#### Data excerpts ####
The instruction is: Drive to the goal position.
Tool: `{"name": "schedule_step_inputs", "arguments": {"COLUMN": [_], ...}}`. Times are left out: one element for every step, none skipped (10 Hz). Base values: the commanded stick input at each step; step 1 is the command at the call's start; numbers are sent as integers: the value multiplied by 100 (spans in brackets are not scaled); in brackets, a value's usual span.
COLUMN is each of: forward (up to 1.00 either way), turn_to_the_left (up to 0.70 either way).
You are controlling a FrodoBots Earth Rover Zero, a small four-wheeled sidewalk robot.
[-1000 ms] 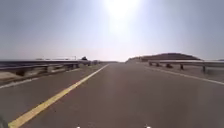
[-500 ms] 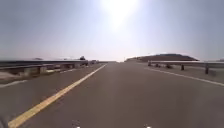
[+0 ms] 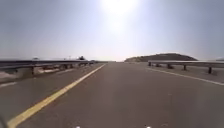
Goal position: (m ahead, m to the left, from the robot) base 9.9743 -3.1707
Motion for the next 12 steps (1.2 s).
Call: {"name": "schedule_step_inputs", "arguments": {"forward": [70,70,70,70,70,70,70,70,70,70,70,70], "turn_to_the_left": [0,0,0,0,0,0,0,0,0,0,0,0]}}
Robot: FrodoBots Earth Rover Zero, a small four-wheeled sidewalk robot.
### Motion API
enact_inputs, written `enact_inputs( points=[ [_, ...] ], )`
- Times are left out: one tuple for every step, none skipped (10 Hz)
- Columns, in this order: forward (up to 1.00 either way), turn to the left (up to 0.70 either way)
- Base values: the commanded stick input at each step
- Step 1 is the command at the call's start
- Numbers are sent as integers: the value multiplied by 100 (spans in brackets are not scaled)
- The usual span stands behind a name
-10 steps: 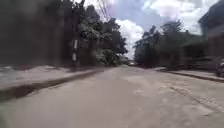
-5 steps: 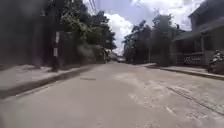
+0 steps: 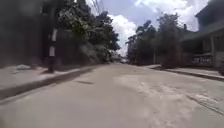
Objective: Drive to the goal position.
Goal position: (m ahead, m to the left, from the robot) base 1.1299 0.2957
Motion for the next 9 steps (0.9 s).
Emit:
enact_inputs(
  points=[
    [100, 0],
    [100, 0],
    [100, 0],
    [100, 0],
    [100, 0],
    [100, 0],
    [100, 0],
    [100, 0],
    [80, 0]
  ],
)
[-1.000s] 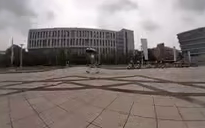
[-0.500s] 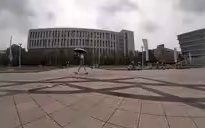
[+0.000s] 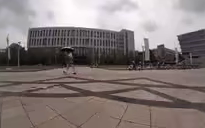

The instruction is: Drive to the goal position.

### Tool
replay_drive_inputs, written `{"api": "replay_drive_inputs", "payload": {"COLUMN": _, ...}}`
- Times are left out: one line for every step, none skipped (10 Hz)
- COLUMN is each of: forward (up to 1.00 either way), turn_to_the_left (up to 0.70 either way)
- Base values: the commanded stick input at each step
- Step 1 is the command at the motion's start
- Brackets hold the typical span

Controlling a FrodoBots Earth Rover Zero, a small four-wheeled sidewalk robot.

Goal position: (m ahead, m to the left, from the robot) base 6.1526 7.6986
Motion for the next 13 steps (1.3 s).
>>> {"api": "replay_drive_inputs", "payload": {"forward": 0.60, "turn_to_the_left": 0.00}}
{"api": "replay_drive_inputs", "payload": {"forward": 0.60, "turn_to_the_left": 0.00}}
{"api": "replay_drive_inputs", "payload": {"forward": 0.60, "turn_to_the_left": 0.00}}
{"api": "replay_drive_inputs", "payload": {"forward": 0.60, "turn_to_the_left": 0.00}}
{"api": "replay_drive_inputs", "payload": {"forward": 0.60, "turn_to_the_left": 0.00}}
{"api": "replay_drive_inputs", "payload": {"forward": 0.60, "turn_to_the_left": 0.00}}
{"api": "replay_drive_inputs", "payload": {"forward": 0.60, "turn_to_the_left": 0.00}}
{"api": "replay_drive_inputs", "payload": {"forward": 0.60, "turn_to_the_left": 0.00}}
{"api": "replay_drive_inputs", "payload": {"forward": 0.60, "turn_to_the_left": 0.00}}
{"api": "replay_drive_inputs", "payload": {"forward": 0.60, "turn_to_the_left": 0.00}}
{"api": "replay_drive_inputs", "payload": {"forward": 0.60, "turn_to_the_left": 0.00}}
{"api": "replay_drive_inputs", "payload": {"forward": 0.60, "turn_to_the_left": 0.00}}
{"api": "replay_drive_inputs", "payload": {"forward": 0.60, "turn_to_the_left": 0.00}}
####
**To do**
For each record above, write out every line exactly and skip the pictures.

**Solution for this exercise**
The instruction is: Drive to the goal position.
Tool: `{"name": "schedule_step_inputs", "arguments": {"COLUMN": [_], ...}}`. Times are left out: one element for every step, none skipped (10 Hz). Base values: the commanded stick input at each step; step 1 is the command at the call's start; numbers are sent as integers: the value multiplied by 100 (spans in brackets are not scaled); in brackets, a value's usual span.
COLUMN is each of: forward (up to 1.00 either way), turn_to_the_left (up to 0.70 either way).
You are controlling a FrodoBots Earth Rover Zero, a small four-wheeled sidewalk robot.
[-1000 ms] 
[-500 ms] 
[+0 ms] 
Goal position: (m ahead, m to the left, from the robot) base 9.9743 -3.1707
Motion for the next 12 steps (1.2 s).
Call: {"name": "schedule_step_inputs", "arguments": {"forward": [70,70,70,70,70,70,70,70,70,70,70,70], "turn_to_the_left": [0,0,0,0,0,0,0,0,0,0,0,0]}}
Robot: FrodoBots Earth Rover Zero, a small four-wheeled sidewalk robot.
### Motion API
enact_inputs, written `enact_inputs( points=[ [_, ...] ], )`
- Times are left out: one tuple for every step, none skipped (10 Hz)
- Columns, in this order: forward (up to 1.00 either way), turn to the left (up to 0.70 either way)
- Base values: the commanded stick input at each step
- Step 1 is the command at the call's start
- Numbers are sent as integers: the value multiplied by 100 (spans in brackets are not scaled)
- The usual span stands behind a name
-10 steps: 
-5 steps: 
+0 steps: 
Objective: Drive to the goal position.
Goal position: (m ahead, m to the left, from the robot) base 1.1299 0.2957
Motion for the next 9 steps (0.9 s).
Emit:
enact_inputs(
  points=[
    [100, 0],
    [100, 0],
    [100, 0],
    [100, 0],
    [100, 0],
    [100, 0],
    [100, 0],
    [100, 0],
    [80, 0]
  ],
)
[-1.000s] 
[-0.500s] 
[+0.000s] 

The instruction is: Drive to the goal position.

### Tool
replay_drive_inputs, written `{"api": "replay_drive_inputs", "payload": {"COLUMN": _, ...}}`
- Times are left out: one line for every step, none skipped (10 Hz)
- COLUMN is each of: forward (up to 1.00 either way), turn_to_the_left (up to 0.70 either way)
- Base values: the commanded stick input at each step
- Step 1 is the command at the motion's start
- Brackets hold the typical span

Controlling a FrodoBots Earth Rover Zero, a small four-wheeled sidewalk robot.

Goal position: (m ahead, m to the left, from the robot) base 6.1526 7.6986
Motion for the next 13 steps (1.3 s).
>>> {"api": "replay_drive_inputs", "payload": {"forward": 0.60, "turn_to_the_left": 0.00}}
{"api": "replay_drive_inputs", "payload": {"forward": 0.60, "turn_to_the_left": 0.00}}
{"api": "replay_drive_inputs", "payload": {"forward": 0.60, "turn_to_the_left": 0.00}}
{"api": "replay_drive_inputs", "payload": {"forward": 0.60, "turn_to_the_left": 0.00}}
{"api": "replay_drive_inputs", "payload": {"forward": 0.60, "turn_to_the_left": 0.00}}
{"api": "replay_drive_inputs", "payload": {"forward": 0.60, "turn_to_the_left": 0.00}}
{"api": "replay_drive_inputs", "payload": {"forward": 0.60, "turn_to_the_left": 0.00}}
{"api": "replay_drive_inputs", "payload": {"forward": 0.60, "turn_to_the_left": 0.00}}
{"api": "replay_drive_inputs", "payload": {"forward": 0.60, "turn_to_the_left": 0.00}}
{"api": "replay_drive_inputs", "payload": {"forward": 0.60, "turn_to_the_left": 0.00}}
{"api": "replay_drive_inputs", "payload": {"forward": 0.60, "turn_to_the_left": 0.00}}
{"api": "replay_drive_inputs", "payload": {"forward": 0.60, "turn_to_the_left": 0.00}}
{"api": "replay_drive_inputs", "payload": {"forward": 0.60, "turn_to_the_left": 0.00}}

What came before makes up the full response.